--- Data for review Enclosed Below ---

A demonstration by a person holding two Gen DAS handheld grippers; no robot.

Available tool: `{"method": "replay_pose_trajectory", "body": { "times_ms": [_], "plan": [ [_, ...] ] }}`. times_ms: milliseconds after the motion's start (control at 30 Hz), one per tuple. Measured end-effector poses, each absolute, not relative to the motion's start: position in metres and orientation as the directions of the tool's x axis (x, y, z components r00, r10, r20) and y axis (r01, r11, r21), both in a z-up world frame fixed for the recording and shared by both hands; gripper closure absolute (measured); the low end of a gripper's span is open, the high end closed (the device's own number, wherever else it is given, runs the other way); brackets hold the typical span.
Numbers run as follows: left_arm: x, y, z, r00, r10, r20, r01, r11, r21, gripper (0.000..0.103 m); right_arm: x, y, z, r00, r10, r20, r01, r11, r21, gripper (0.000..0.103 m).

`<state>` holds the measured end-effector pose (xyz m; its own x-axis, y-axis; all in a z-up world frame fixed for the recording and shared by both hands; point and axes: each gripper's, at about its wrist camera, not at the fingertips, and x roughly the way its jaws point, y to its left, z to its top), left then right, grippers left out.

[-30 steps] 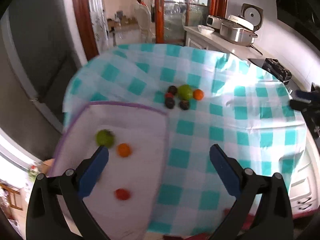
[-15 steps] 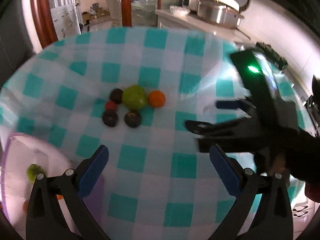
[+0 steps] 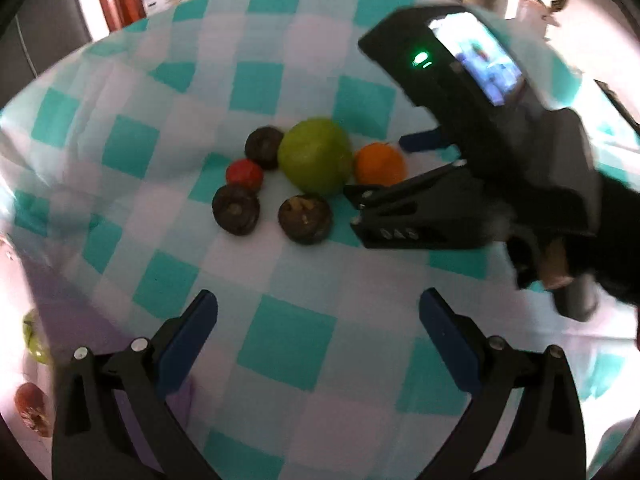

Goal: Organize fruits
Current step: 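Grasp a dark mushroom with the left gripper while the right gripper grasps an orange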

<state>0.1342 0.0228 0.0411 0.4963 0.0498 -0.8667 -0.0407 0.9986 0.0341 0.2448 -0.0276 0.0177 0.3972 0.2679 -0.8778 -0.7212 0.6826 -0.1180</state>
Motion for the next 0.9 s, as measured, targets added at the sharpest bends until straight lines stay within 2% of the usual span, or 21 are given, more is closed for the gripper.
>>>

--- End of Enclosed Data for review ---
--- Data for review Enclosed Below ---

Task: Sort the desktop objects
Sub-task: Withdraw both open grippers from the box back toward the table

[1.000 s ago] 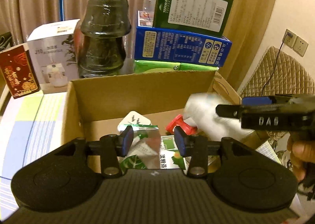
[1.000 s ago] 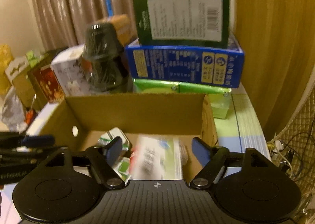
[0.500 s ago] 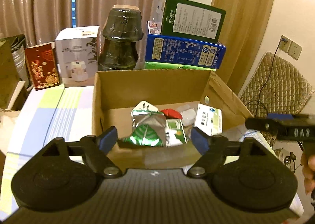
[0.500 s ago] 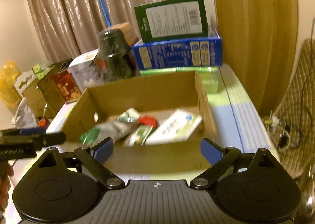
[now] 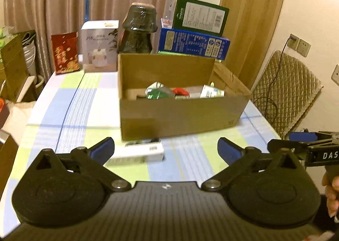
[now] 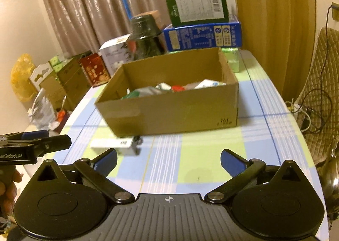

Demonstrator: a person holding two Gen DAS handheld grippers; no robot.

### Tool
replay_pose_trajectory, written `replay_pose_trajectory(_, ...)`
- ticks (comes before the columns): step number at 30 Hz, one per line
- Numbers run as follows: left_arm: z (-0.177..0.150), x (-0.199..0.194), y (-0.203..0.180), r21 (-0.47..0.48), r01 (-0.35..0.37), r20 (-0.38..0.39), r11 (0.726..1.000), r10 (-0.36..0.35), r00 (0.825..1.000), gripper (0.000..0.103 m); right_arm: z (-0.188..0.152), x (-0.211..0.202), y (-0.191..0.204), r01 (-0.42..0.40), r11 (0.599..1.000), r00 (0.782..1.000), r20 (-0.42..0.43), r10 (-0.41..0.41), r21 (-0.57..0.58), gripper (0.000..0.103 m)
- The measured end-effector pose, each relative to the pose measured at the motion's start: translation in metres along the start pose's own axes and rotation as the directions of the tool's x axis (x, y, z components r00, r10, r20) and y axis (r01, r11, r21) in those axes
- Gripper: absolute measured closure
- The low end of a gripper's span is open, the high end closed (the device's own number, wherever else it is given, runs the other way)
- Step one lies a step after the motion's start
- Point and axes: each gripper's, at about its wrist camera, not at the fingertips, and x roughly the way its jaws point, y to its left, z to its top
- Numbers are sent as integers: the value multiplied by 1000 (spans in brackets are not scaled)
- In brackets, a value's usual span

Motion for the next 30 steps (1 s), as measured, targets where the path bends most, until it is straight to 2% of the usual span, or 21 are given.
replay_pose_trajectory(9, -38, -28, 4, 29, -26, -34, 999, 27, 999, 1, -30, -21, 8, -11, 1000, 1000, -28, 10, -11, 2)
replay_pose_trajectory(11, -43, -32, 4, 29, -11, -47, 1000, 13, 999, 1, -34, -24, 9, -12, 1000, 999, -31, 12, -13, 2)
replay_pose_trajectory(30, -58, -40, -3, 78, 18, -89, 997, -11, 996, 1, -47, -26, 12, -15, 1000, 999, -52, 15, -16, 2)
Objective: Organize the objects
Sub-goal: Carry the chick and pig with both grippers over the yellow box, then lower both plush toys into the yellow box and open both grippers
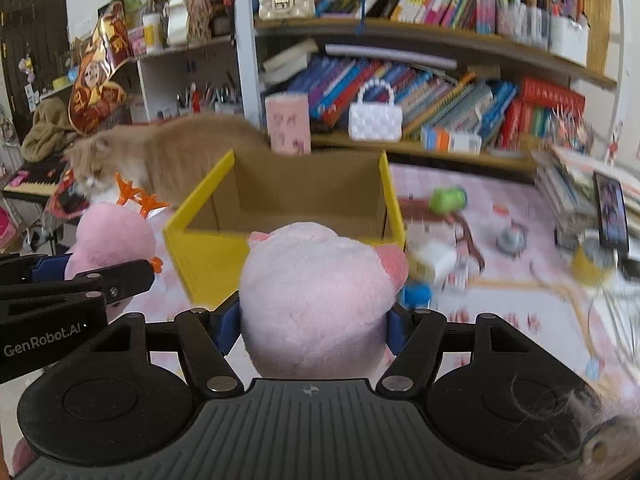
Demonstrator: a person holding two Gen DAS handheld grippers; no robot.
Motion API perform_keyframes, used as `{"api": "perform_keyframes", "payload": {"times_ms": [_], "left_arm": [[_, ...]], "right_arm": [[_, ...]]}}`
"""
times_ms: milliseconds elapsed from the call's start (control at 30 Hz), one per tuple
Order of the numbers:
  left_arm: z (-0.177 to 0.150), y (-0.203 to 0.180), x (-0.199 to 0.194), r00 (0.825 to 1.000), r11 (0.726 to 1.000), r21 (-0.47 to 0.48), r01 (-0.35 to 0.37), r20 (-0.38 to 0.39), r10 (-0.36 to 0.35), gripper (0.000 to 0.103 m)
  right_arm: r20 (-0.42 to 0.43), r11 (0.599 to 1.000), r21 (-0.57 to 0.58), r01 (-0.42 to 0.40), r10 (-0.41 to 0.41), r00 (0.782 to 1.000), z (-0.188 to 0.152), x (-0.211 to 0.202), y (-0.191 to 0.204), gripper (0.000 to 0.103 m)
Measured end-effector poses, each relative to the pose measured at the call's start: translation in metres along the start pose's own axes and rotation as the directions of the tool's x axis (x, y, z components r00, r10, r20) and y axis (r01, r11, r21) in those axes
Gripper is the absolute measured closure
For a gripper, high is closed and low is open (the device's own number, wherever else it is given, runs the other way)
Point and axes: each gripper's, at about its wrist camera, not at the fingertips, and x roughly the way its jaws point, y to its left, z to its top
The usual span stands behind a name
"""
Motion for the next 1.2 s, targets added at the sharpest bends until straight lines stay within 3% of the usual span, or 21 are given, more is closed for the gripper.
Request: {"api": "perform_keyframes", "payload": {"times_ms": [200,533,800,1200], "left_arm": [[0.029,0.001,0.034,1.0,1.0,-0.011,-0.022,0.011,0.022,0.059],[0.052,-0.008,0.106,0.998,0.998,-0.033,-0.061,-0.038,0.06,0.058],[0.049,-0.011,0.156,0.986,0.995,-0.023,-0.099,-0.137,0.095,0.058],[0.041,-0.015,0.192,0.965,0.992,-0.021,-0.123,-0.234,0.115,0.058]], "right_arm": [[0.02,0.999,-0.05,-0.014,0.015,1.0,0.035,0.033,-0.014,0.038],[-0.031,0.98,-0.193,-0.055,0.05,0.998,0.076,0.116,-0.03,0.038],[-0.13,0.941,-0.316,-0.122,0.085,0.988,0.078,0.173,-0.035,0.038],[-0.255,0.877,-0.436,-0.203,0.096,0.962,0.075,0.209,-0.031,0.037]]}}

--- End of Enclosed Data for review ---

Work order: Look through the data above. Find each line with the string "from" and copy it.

Result of this task:
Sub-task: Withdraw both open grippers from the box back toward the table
times_ms: milliseconds elapsed from the call's start (control at 30 Hz), one per tuple

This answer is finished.